Braids / Photo by Cory Schwartz/Getty Images
7
SPIN Rating: 7 of 10
Release Date: August 20, 2013
Label: Arbatus

Calgary art-rock trio Braids reach back to sounds considered passé, revitalizing them through selective editing and a ratio of reverence to irreverence that’s hard to pin down. It’s a proud tradition: Soundgarden made ’70s arena sludge seem mysterious and sexy. LCD Soundsystem made disco seem like the only form a self-respecting literate storyteller should work in. Sufjan Stevens made the glockenspiel seem acceptable. And let us now welcome this trio whose sophomore album often feels like a lushly layered argument for the artistic importance of Enya and her fellow spa-rock brethren.

There is, of course, nothing wrong with this approach in these post-genre-snobbery times, as we can all use a little more help finding our chi. Nor was it probably the band’s intent to make a primo yoga soundtrack, but that’s what happens if your album features drumbeats that sound like a light rain hitting the window, and keyboard waves that beg for you to turn down the lights and open a bottle of white. Basically, if you can’t get on this group’s level, Flourish // Perish may seem like the most boring thing going, but if you do manage to wrap your head around it, this’ll be a go-to jam the next time rush hour gets just a bit too real.

The story goes that after touring their 2011 dream-pop debut Native Speaker, the Canadian group ditched guitars and decided to go in a strictly electronic direction, which is normally the type of thing self-consciously innovative groups save for the fourth album. (See also: LCD Soundsystem’s “Losing My Edge.”) Braids weren’t exactly an extroverted band to begin with, but here they’re content to burrow deep into their sound and explore every possible variation on rippling, just-out-of-focus textures, though the drums are mixed loud enough to keep things just lively enough. “Fruend” unrolls like a giant carpet as singer Raphaelle Standell-Preston duels with an ever-growing legion of her own overdubs, until its just on the verge of collapsing into some bliss-pop vortex.

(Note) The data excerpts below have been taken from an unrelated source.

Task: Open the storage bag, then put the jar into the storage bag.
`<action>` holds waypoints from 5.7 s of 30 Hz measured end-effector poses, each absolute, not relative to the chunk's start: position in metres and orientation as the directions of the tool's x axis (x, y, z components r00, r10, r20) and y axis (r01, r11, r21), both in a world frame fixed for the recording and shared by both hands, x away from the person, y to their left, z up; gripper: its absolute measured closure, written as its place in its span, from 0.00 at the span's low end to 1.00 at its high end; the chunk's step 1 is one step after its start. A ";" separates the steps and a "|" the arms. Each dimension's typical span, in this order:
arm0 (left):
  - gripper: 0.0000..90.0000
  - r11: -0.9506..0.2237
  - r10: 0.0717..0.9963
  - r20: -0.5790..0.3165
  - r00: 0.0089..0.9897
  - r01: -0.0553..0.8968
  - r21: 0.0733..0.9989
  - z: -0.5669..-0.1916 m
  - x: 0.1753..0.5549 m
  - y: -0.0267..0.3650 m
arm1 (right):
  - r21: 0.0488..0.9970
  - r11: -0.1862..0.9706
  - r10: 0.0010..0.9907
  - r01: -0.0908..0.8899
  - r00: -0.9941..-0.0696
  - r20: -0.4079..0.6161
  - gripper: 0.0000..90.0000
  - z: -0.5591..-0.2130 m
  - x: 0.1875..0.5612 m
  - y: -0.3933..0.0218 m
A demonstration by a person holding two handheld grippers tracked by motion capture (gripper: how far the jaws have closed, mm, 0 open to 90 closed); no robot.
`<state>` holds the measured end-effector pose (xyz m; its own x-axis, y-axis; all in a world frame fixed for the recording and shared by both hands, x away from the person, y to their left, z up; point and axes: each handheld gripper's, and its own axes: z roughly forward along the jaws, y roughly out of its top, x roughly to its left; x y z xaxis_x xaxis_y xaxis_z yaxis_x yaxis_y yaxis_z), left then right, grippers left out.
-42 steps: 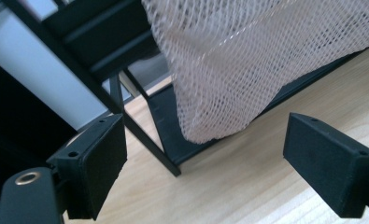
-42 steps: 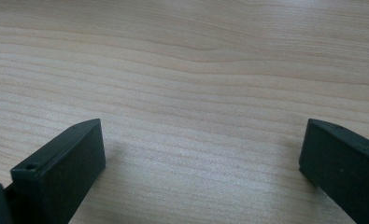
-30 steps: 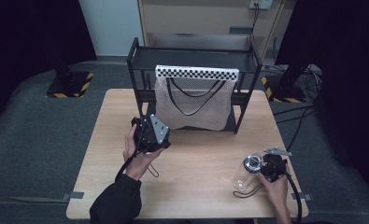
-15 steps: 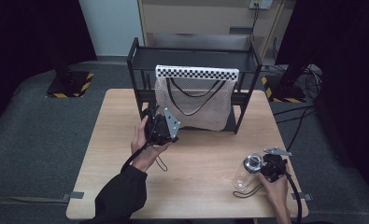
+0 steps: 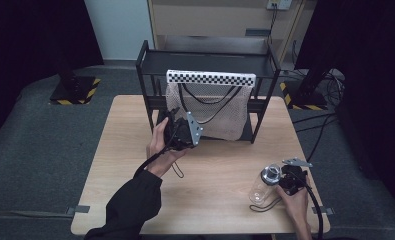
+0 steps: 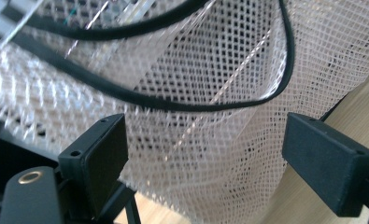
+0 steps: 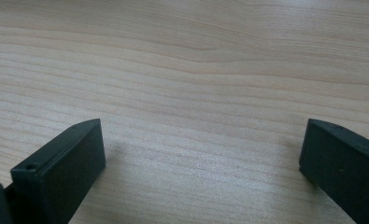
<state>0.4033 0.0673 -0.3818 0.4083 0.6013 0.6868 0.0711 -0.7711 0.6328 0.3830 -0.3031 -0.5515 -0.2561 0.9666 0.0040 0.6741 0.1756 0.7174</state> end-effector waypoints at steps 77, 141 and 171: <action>0.98 -0.633 0.654 0.471 0.592 0.088 0.769 -0.374 0.404 0.042 | 0.718 0.174 0.966 0.674 -0.257 0.007 0.01 -0.551 0.383 -0.303; 0.98 -0.608 0.655 0.427 0.624 0.099 0.788 -0.379 0.403 0.046 | 0.697 0.492 0.604 0.522 -0.781 0.158 0.08 -0.474 0.328 -0.325; 0.98 -0.607 0.654 0.430 0.622 0.092 0.789 -0.383 0.402 0.044 | 0.860 0.386 0.526 0.334 -0.845 0.093 0.35 -0.487 0.333 -0.289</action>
<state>0.4023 0.0445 -0.3829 0.6221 0.6541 0.4302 0.0925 -0.6070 0.7893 0.3329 -0.2888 -0.4870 -0.8453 0.5263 0.0925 0.3343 0.3856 0.8600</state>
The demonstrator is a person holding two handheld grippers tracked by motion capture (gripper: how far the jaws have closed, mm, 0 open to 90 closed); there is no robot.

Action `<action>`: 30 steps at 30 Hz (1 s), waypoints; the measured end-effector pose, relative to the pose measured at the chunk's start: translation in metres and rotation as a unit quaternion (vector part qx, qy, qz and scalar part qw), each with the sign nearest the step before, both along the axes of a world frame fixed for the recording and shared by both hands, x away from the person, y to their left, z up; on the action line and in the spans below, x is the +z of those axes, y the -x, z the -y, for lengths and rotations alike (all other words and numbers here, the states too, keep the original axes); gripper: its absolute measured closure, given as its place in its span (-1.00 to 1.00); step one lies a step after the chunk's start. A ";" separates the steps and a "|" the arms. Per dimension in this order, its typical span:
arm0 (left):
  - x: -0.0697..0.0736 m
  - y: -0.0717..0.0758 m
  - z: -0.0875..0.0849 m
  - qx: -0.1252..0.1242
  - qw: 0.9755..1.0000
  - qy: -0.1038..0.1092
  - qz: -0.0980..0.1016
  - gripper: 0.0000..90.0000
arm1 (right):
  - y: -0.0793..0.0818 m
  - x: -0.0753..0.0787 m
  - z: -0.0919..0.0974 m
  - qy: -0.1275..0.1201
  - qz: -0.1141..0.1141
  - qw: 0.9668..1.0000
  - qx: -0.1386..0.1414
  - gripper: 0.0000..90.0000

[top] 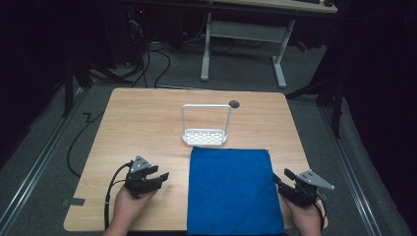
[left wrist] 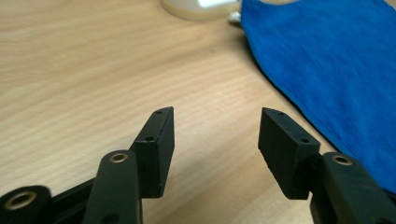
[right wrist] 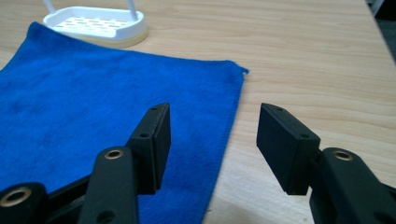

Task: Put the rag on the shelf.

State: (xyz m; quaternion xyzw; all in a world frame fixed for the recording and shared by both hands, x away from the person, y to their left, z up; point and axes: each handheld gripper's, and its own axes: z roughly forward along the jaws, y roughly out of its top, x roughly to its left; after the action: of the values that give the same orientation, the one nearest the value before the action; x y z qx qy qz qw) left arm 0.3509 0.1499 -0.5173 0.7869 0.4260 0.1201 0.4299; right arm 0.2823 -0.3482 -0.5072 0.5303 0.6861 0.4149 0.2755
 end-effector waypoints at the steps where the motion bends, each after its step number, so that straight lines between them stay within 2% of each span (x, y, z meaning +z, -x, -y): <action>1: 0.001 0.000 0.000 0.005 1.000 0.001 0.006 0.03 | 0.000 0.000 0.000 0.000 0.000 1.000 0.000 0.00; 2: 0.001 0.000 0.002 0.006 1.000 -0.005 0.010 0.02 | -0.001 0.000 -0.002 -0.005 -0.003 1.000 0.003 0.00; 6: 0.001 0.002 0.007 0.007 0.999 -0.026 0.029 -0.03 | -0.005 0.000 -0.003 0.022 0.000 1.000 0.010 0.02; 8: 0.000 0.004 0.009 0.010 0.999 -0.036 0.038 -0.08 | -0.005 -0.001 -0.001 0.017 -0.005 1.000 0.009 0.02; 12: -0.001 0.006 0.013 0.009 0.998 -0.041 0.050 -0.13 | -0.005 -0.001 0.005 0.014 -0.001 1.000 0.003 0.02; 17: -0.002 0.007 0.015 0.010 0.998 -0.034 0.057 -0.16 | -0.006 0.000 0.006 0.010 0.005 1.000 -0.003 0.02; 18: -0.002 0.007 0.016 0.010 0.998 -0.033 0.058 -0.16 | -0.006 0.001 0.005 0.015 0.012 1.000 -0.008 0.02; 22: -0.002 0.007 0.019 0.008 0.998 -0.028 0.062 -0.15 | -0.007 0.004 0.006 0.020 0.014 1.000 -0.006 0.02; 30: 0.000 0.003 0.033 0.007 0.997 -0.026 0.076 -0.14 | -0.007 0.006 0.009 0.023 0.016 1.000 -0.001 -0.11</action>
State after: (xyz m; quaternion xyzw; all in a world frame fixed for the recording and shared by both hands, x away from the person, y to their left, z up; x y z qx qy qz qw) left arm 0.3480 0.1166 -0.5175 0.7837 0.3941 0.1938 0.4393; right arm 0.2895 -0.3568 -0.5011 0.5176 0.6908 0.4071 0.2986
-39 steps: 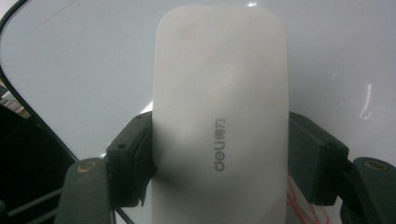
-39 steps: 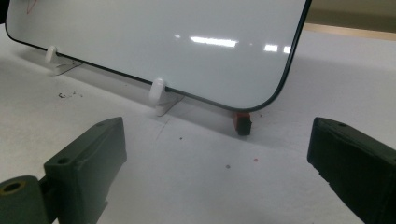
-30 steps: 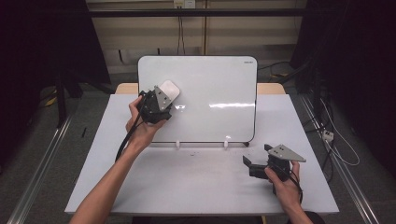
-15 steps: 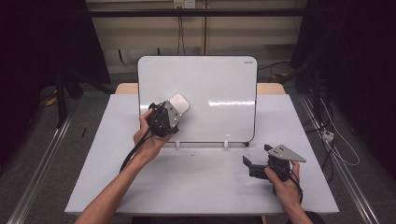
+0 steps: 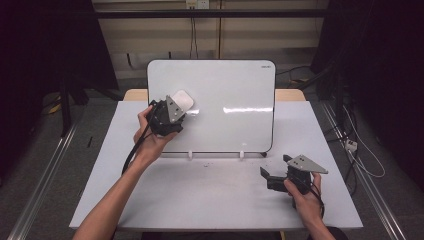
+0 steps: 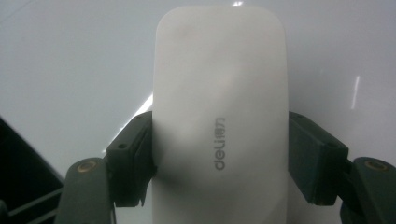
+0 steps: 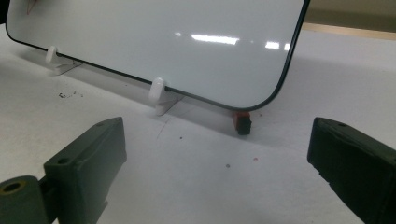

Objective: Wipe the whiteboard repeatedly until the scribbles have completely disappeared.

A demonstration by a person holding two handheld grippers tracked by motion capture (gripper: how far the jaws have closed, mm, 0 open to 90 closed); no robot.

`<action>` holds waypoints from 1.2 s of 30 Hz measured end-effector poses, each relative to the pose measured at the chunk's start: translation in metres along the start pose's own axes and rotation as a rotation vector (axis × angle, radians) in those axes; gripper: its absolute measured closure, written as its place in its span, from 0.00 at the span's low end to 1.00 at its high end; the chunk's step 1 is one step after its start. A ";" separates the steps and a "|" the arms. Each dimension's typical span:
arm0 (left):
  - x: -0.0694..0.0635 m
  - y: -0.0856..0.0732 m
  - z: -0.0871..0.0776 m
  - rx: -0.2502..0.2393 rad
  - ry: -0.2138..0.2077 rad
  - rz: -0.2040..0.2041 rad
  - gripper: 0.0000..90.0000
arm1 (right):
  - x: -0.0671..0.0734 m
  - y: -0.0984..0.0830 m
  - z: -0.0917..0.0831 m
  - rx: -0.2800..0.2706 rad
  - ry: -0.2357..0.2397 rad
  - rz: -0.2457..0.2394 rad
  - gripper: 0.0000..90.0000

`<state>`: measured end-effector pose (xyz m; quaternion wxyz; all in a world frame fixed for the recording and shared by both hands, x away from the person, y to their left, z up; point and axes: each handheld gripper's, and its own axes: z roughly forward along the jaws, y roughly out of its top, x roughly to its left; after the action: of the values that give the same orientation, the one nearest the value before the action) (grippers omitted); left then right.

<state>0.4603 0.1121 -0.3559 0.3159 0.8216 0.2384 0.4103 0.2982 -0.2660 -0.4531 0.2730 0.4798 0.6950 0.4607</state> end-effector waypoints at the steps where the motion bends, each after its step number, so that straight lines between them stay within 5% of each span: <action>1: 0.004 -0.001 0.000 -0.009 0.009 -0.018 0.35 | 0.000 0.000 0.000 -0.001 0.000 -0.002 0.05; 6: 0.015 -0.007 -0.003 -0.001 0.018 -0.038 0.35 | 0.000 0.000 0.000 0.001 0.000 0.001 0.05; 12: 0.009 -0.012 -0.004 -0.001 0.033 -0.041 0.35 | 0.000 0.000 0.000 -0.001 0.000 -0.002 0.05; 36: -0.046 -0.046 -0.015 0.043 -0.025 0.058 0.35 | 0.001 0.000 0.001 0.001 -0.002 -0.003 0.05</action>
<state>0.4171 0.1186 -0.4059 0.2893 0.8397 0.2194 0.4038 0.2987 -0.2647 -0.4534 0.2740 0.4795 0.6957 0.4594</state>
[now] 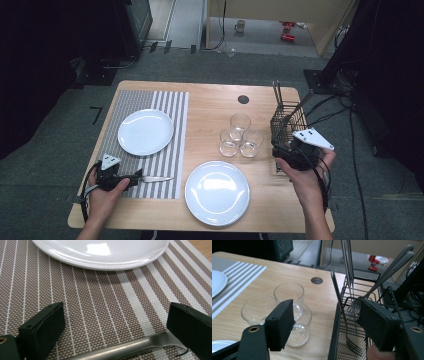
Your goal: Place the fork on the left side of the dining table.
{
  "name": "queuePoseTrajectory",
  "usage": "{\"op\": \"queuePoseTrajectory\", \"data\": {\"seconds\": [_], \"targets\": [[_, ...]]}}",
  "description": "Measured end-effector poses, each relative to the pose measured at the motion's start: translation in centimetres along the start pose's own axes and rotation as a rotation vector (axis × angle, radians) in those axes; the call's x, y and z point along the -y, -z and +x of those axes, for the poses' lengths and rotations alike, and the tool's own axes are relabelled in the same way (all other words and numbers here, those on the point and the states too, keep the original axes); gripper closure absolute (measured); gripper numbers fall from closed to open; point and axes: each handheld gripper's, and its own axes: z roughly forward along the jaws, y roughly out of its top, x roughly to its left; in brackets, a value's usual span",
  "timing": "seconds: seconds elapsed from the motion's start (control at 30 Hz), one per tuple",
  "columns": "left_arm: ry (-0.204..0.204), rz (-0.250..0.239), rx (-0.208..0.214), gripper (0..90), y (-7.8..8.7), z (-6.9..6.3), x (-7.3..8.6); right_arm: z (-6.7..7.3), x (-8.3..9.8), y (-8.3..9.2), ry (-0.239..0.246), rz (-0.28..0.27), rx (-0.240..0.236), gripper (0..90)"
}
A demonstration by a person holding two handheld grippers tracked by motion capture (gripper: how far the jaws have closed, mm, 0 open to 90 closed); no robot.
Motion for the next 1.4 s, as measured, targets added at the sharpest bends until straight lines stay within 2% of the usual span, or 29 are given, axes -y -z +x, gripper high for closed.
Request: {"op": "queuePoseTrajectory", "data": {"seconds": [0.33, 0.77, 1.0, 1.23, 1.33, 1.37, 1.4], "targets": [[-0.001, 0.0, 0.001, 2.1, 0.0, 0.0, 0.0, -0.4, -0.1, -1.4, 0.012, 0.017, 0.038, 37.1], [-0.005, 0.002, 0.002, 2.1, 0.0, 0.0, 0.0, -0.8, -1.0, -3.2, 0.008, 0.009, 0.046, 49.4], [-0.004, 0.001, 0.003, 2.1, 0.0, 0.0, 0.0, -0.6, -1.3, -4.3, 0.016, 0.016, 0.038, 54.7], [-0.003, -0.001, 0.003, 2.1, 0.0, 0.0, 0.0, -0.4, -1.5, -5.6, 0.011, 0.042, 0.05, 64.0], [-0.004, 0.001, 0.004, 2.1, 0.0, 0.0, 0.0, -0.4, -1.5, -5.9, 0.019, 0.047, 0.065, 68.9], [-0.006, 0.001, 0.003, 2.1, 0.0, 0.0, 0.0, -0.4, -1.4, -5.9, 0.037, 0.044, 0.083, 74.1], [-0.006, 0.001, 0.004, 2.1, 0.0, 0.0, 0.0, -0.4, -1.4, -5.9, 0.037, 0.044, 0.083, 74.1]]}}
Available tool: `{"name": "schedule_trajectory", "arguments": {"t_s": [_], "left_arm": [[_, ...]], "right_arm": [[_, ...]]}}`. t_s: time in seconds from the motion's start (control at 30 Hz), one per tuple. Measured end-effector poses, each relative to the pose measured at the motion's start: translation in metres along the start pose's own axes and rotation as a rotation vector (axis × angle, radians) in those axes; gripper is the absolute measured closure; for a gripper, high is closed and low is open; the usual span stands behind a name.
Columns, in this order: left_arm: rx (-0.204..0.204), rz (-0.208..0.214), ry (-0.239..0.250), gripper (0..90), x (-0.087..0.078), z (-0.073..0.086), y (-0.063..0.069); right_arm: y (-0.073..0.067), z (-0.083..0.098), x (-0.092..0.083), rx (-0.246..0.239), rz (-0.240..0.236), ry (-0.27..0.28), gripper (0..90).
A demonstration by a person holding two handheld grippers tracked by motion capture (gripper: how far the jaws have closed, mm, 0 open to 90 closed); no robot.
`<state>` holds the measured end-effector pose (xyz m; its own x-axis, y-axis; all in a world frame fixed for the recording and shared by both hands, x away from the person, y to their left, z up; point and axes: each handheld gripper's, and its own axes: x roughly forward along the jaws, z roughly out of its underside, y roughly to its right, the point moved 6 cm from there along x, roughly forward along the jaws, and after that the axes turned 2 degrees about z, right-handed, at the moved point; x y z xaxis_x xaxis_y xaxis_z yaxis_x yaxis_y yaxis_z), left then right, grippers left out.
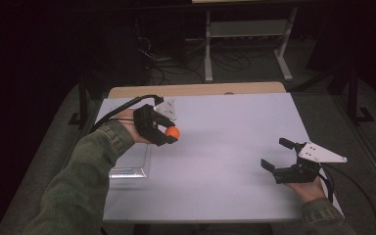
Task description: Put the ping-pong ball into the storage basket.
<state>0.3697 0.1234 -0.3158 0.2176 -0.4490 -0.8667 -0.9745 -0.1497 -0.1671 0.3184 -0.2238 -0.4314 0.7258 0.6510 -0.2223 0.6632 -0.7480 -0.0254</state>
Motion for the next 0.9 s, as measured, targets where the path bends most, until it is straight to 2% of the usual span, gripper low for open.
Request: {"name": "schedule_trajectory", "arguments": {"t_s": [0.4,0.9], "left_arm": [[-0.027,-0.010,-0.042,50.2,-0.013,0.020,-0.001],[-0.064,0.002,-0.081,50.2,-0.021,0.039,-0.004]], "right_arm": [[0.000,0.000,0.001,-0.005,0.002,-0.004,0.0],[0.000,0.001,0.000,-0.004,0.003,-0.006,0.0]]}}
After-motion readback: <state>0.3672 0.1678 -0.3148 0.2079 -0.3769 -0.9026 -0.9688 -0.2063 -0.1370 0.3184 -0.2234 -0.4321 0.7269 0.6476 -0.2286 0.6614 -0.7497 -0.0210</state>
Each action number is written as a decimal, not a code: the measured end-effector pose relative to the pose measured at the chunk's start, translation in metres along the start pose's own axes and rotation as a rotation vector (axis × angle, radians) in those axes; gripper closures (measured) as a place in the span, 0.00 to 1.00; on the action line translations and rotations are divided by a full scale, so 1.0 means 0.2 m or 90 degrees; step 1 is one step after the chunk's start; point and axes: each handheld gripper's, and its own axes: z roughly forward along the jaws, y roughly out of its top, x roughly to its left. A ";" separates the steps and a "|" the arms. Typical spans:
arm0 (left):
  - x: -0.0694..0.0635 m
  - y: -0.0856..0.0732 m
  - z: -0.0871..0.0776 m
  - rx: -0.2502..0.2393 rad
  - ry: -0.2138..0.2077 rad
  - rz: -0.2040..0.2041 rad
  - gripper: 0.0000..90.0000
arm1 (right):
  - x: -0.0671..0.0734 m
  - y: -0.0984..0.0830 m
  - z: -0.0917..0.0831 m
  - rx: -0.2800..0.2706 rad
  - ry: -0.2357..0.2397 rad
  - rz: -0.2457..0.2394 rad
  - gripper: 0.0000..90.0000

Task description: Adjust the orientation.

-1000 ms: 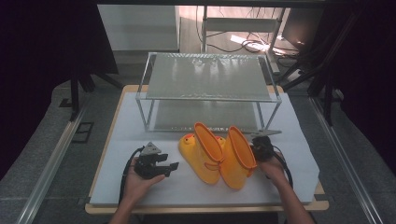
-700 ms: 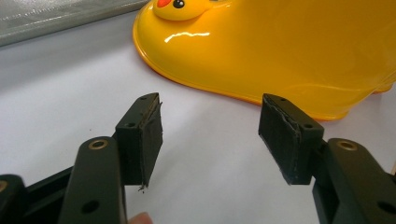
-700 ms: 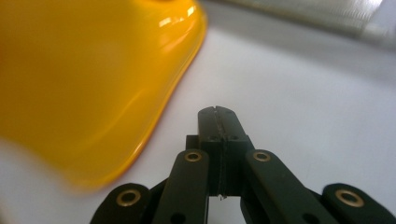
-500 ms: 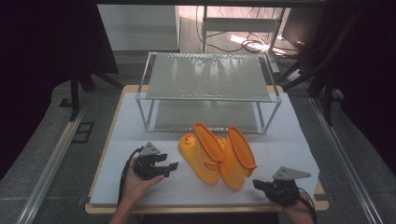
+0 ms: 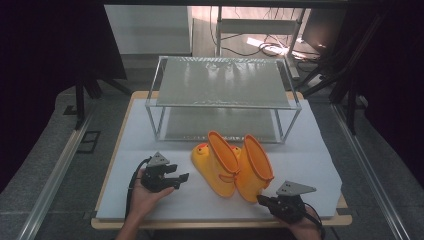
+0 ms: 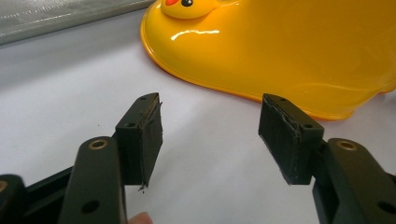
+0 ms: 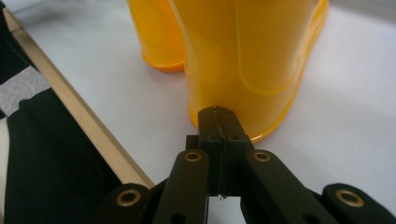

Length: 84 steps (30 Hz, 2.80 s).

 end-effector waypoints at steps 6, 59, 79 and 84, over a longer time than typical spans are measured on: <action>-0.01 0.00 0.00 0.000 0.000 0.003 0.44 | -0.02 0.01 0.01 -0.004 -0.014 0.016 1.00; 0.00 -0.01 0.02 0.009 -0.004 0.001 0.44 | -0.41 0.32 0.44 0.032 -0.048 0.042 1.00; 0.01 -0.02 0.01 0.007 -0.002 -0.002 0.44 | -0.37 0.27 0.27 -0.027 -0.060 0.053 1.00; 0.00 -0.01 0.00 0.004 -0.002 0.003 0.45 | -0.27 0.13 0.06 -0.050 -0.039 0.051 1.00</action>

Though multi-instrumentalist Taylor Smith’s intricately sliced-up beats — which at various times recall clicking a mouse pad too quickly and throwing a drum kit into a lake — feel as tricky as anything offered by fellow Northern synth-pop deconstructionists like Grimes and Purity Ring, Braids are more akin to a chamber-music group like the dearly missed Rachel’s. Though they’re currently working in an electronic milieu, it’s ultimately the same modernist classical approach: Introduce a melodic theme, repeat it without mercy as the outlying arrangements build and build, never seem like you’re in too great of a hurry, and remember that mode matters above all.

Groups like this also tend to treat the human voice as one more wash of sound to be treated and pulled apart, but Standell-Preston is too forceful a singer to get lost in the haze, and it’s worth taking the time to pick out her words, such as this illustrative cluster from “Girl.” “He’s so carefree / Why can I not be / I sense that girl / When are you going to smile at the world?” The music might be prime kicking-back fare, but that doesn’t mean Braids can’t sneak some gentle urgency into the mix as well. Enjoy your commute.